Haseeb Javed: cFos principal cells and interneurons are strongly reactivated by sharp wave ripples

How our subjective experiences are stored in objective biological tissue is one of the major unanswered questions in nature. Select networks of neurons that are co-active during an experience are believed to store the memory of that experience. These neurons, called the Memory Engram, express the cFos immediate early gene (IEG) in the hippocampus, amongst other areas of the brain. Secondly, fast oscillating brain waves in the hippocampus called Sharp Wave Ripples (SWRs) are implicated in the consolidation of memories via the reactivation of the experience neurons during sleep and rest. However, there is no experimental evidence investigating the relationship between these two mechanisms, which are important in the encoding and consolidation of spatial memories.

 

Here we exposed cFos-tTA mice to two novel environments and recorded extracellular unit and local field potential (LFP) activity in the dorsal CA1. The mice were placed back in the environments and tetrodes were lowered daily for several days while activity was recorded as the mice became familiar with the environments. cFos principal cells showed significant SWR reactivation during post-learning rest compared to non-cFos principal cells.

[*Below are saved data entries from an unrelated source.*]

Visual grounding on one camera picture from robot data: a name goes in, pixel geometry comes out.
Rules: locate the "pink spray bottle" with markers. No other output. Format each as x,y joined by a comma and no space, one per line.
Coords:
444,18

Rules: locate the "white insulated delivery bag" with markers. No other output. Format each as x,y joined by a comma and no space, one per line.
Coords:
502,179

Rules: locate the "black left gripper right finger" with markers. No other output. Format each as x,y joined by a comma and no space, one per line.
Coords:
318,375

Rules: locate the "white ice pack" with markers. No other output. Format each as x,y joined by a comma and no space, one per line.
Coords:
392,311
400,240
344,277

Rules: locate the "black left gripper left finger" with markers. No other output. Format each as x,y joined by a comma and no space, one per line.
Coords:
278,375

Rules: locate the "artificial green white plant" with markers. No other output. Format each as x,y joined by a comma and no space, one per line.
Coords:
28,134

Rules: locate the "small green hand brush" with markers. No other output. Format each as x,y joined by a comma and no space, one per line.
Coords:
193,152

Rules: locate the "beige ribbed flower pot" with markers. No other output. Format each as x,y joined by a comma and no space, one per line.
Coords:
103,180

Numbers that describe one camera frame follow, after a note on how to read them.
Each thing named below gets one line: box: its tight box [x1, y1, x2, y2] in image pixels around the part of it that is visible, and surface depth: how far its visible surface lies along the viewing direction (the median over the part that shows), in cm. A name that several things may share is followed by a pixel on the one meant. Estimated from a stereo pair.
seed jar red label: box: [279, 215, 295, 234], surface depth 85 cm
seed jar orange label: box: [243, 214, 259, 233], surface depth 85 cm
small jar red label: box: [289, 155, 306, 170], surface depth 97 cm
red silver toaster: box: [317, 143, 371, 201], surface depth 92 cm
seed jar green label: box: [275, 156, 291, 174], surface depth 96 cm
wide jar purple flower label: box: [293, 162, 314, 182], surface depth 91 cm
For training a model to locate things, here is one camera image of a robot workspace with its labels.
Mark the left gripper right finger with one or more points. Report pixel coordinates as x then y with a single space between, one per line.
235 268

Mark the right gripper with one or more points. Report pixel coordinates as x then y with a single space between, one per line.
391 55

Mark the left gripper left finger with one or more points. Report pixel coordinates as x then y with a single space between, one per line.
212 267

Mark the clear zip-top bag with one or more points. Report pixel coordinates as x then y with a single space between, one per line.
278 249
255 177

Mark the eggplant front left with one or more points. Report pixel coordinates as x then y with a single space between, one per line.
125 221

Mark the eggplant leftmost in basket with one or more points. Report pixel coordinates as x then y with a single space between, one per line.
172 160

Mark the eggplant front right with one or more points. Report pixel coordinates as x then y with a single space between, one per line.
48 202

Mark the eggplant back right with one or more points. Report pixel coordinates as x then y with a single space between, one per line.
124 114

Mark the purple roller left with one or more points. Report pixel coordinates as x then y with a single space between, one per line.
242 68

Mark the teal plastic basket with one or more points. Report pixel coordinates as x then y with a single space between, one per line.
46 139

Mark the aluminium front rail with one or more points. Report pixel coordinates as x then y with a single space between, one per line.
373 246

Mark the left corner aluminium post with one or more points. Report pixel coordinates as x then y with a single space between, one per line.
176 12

Pairs of cFos principal cells also had significantly higher SWR co-activation compared with chance baseline, and compared with non-cFos principal cell pairs. cFos interneurons also increased their participation in SWRs compared to non-cFos interneurons. cFos place cells had larger place fields and carried less spatial information than non-cFos place cells, but had similar stability and remapping across environments. Lastly, cFos principal cells and interneurons had stable SWR reactivations over several days.

 

Together, our results identify for the first time using in vivo electrophysiology, the significant relationship between the cFos memory engram and sharp wave ripples.